酒を「おいしい」と感じるのはなぜだろうか。
飲み始めたころは苦かったはずのビールも、「本当にうまい」と感じるようになる。健康に悪いと知りつつも、うまいから飲んでしまう。
著者は、食品の味を分析しているユーロフィンQKENの肥田崇氏に、酒のうまさの正体を聞いた。肥田氏によると、人間がおいしいと感じる味覚には五味(甘味、酸味、塩味、うま味、苦味)や渋味・辛味が関わっていて、これらのバランスによって食品の味が決まるのだという。
しかし、同じ酒でもおいしいと感じるときもあれば、イマイチなときもある。その理由は、食品を味わうときの生理的・精神的・習慣的な条件が味に影響するためだという。たとえば、空腹時は糖分が欲しくなるため、マンゴーサワーのような甘いお酒を飲みたくなる。一方、体が疲れているときはレモンサワーのような酸味が欲しくなる。
精神的な条件も関係する。人はストレスがたまると、苦味を欲する傾向があるそうだ。ビールのような苦みのある酒をおいしく感じるのは、そのようなときかもしれない。
飲み慣れている酒がおいしいのは、習慣的な条件に相当する。人は行動するとき「冒険して失敗したくない」というバイアスが働く。そのため定番の酒を選びがちで、それをおいしいと感じるのである。

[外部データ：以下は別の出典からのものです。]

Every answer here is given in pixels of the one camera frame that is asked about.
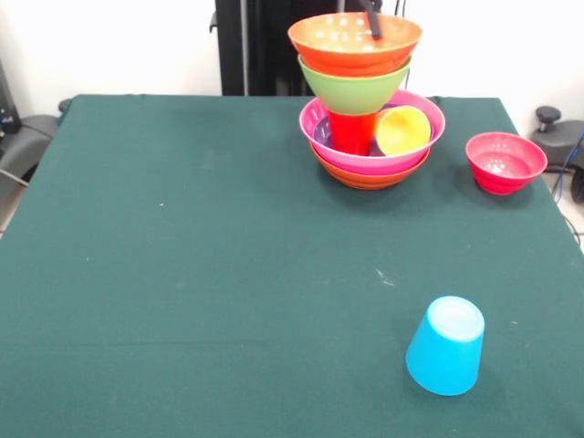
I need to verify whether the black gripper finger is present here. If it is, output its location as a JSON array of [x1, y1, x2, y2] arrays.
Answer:
[[361, 0, 384, 40]]

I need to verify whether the orange bowl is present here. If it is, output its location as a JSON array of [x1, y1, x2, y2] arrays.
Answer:
[[308, 136, 432, 191], [287, 12, 423, 78]]

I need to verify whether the green bowl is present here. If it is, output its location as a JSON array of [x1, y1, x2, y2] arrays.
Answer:
[[297, 53, 412, 116]]

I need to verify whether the yellow cup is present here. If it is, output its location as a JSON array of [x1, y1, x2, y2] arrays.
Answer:
[[373, 105, 433, 157]]

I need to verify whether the red cup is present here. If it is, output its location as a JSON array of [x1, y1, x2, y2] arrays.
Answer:
[[328, 109, 379, 157]]

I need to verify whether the large pink bowl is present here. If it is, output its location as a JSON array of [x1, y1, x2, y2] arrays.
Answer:
[[298, 89, 446, 176]]

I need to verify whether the purple bowl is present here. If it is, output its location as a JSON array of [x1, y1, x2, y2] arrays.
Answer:
[[312, 113, 382, 157]]

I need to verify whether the small crimson bowl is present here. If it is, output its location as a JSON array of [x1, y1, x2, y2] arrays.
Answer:
[[464, 131, 548, 196]]

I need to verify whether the black caster leg with knob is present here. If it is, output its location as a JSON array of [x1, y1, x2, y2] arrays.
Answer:
[[0, 98, 74, 188], [531, 105, 584, 204]]

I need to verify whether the dark green tablecloth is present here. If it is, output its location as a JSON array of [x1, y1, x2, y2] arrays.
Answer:
[[0, 94, 584, 438]]

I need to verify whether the light blue cup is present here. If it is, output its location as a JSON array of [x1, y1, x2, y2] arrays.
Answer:
[[405, 295, 486, 397]]

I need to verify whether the black wall cable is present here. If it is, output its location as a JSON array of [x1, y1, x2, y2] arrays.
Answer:
[[392, 0, 414, 92]]

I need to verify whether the blue cable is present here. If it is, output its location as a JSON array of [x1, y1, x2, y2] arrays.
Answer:
[[551, 131, 584, 202]]

飲み始めは理性があるものの、酔ってくると歯止めが利かなくなり、飲みすぎてしまう。さらには、普段はやらないような奇行をしたり、暴言を吐いてしまったりすることもある。
このようなことが起きるのは、酔っ払うと脳の機能が低下してしまうからだ。普段は脳が言動の抑制をしているが、酒が入るとコントロールが利かなくなる。
自然科学研究機構生理学研究所の柿木隆介名誉教授によると、「脳とアルコールは、非常に相性が良い」のだという。これは一体どういうことだろうか?
脳には血液脳関門という“脳の門番”があり、有害物質をブロックしている。しかしアルコールは、血液脳関門をいとも簡単に通過してしまう。胃と腸で吸収された後、あっという間に脳に到達するのである。まるで脳はアルコールを歓迎しているかのようである。